Strona główna Polityka Koniec pracy spółdzielni socjalnej z Bytomia

Koniec pracy spółdzielni socjalnej z Bytomia

37

Dziesięć osób zatrudnionych przez spółdzielnię socjalną z Bytomia straci pracę. 28 lutego kończy się umowa na sprzątanie centrum przesiadkowego. Beata Moskal – Słaniewska, prezydent Świdnicy zapewnia, że osoby bezrobotne zatrudnione przez spółdzielnię socjalną znajdą zatrudnienie.

dworzec zdjęcie Łukasz Kufner (7)

Do tej pory nikt z Urzędu Miejskiego się z nami nie kontaktował, choć kilka prób było z naszej strony – mówi wyraźnie rozżalona Laura Klekocka, prezes Bytomskiej Spółdzielni Socjalnej, która odpowiadała za utrzymanie czystości na dworcu kolejowym. Na poniedziałek 2 marca zaplanowany jest protest. Obecni będą również byli pracownicy spółdzielni socjalnej, w sumie 12 osób. Laura Klekocka w wyborach prezydenckich mocno wspierała byłego prezydenta Świdnicy, Wojciecha Murdzka. Dlatego uważa, że to zemsta za poparcie jego kandydatury. W ramach powierzonych zadań Bytomska Spółdzielnia Socjalna dozorowała i sprzątała część Centrum Przesiadkowego o powierzchni 374,5 m2. Zatrudniała – według deklaracji – 10 osób, w tym prezesa i wiceprezesa spółdzielni.
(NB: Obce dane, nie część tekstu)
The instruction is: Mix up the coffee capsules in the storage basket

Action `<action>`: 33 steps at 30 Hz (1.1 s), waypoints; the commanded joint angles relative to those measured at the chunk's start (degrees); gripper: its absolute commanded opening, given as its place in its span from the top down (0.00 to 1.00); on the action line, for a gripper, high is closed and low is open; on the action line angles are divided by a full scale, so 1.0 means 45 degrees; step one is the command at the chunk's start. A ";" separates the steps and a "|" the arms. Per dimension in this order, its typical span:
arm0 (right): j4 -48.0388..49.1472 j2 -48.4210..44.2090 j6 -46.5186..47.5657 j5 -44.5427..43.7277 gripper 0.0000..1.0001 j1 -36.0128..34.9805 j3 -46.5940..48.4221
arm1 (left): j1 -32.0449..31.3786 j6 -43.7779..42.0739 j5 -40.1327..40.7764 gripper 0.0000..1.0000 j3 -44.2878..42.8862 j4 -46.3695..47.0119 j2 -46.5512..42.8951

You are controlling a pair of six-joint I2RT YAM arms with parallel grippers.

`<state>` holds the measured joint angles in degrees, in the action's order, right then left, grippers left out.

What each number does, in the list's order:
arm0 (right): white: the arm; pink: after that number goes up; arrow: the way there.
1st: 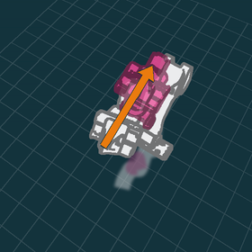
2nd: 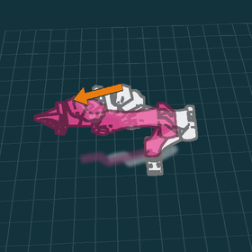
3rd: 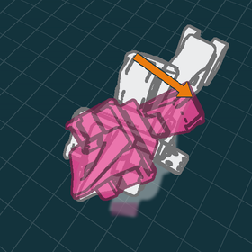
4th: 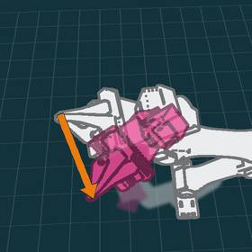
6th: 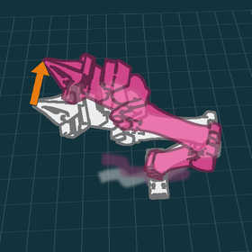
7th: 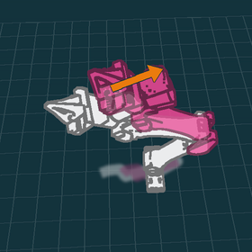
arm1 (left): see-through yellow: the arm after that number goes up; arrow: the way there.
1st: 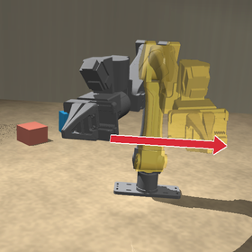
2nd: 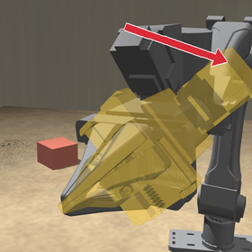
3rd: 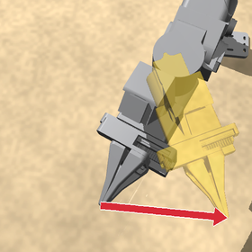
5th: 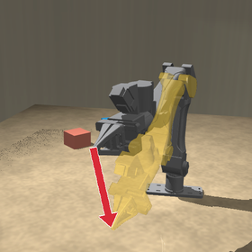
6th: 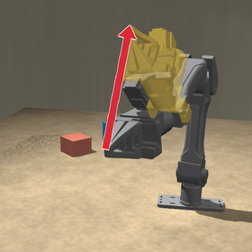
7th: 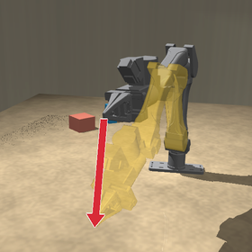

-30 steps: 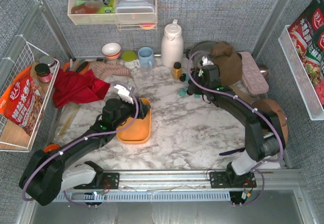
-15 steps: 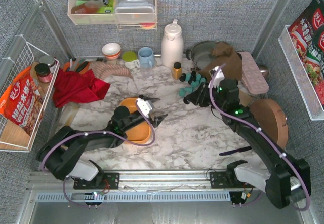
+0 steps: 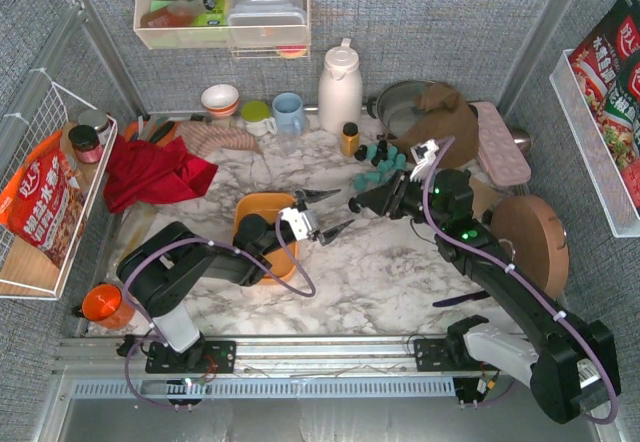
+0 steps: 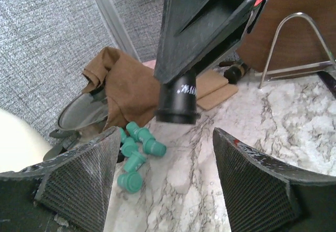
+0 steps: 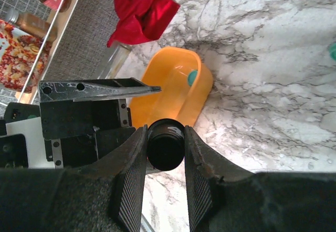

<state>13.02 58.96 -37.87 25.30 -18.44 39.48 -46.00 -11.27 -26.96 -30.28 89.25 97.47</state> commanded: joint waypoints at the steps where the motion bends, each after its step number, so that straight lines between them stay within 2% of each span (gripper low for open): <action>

Tymczasem Miasto wprowadza zmiany w zarządzaniu centrum przesiadkowym. Od 1 marca wchodzą nowe zasady zarządzania obiektem, a w zasadzie jego częścią. Budynkiem administrować będzie Miejski Zakład Nieruchomości, który także dbać będzie o stan techniczny obiektu. Monitoringiem zajmie się także jednostka świdnicka – Straż Miejska, która nie tylko ma doświadczenie i kadry, ale także może natychmiast zareagować na wszelkie nieprawidłowości. Natomiast usługę sprzątania i bieżącego dozoru miasto powierzy jednej z działających w Świdnicy spółdzielni socjalnych. Takie zmiany doprowadzą do obniżenia kosztów obsługi dworca kolejowego mniej więcej o połowę. Prezydent Beata Moskal – Słaniewska zapewnia, że przystępujące do konkursu świdnickie spółdzielnie zadeklarowały przejęcie pracowników, zatrudnionych do tej pory przez spółdzielnię z Bytomia. Nie ma więc zagrożenia, że bezrobotni, którzy zostali zatrudnieni do realizacji zadania zostaną bez pracy. – Jestem po spotkaniach z prezeskami obu świdnickich spółdzielni socjalnych. Miasto będzie wspierać te instytucji w ich działaniach, powierzając między innymi usługi porządkowe wybranych fragmentów miasta. Ich działalność jest niezwykle ważna, gdyż pomagają wrócić na rynek pracy osobom, które między innymi z powodów społecznych lub zdrowotnych mają problem z zatrudnieniem – podkreśla Beata Moskal-Słaniewska.

***

W sobotę, 28 lutego 2015 kończy się umowa, którą miasto zawarło w 2014 roku z Bytomską Spółdzielnią Socjalną. Spółdzielnia realizowała zadanie publiczne z zakresu działalności na rzecz integracji i reintegracji zawodowej pn. „Utrzymanie porządku, czystości i bezpieczeństwa Centrum Przesiadkowego w Świdnicy”. Na realizację zadania w okresie od lutego 2014 do lutego 2015 na mocy umów, zawartych jeszcze przez byłego prezydenta Świdnicy Wojciecha Murdzka, miasto wydało około 400 tysięcy złotych. Bytomska Spółdzielnia wykonywała podobną umowę już wcześniej, w 2013 roku, otrzymując za okres kilku miesięcy ponad 300 tysięcy wynagrodzenia. Miesięczne wynagrodzenie spółdzielni wynosiło w ostatnim okresie ponad 36 tysięcy złotych. W ramach powierzonych zadań Bytomska Spółdzielnia Socjalna dozorowała i sprzątała część Centrum Przesiadkowego o powierzchni 374,5 m2. Zatrudniała – według deklaracji – 10 osób, w tym prezesa i wiceprezesa spółdzielni.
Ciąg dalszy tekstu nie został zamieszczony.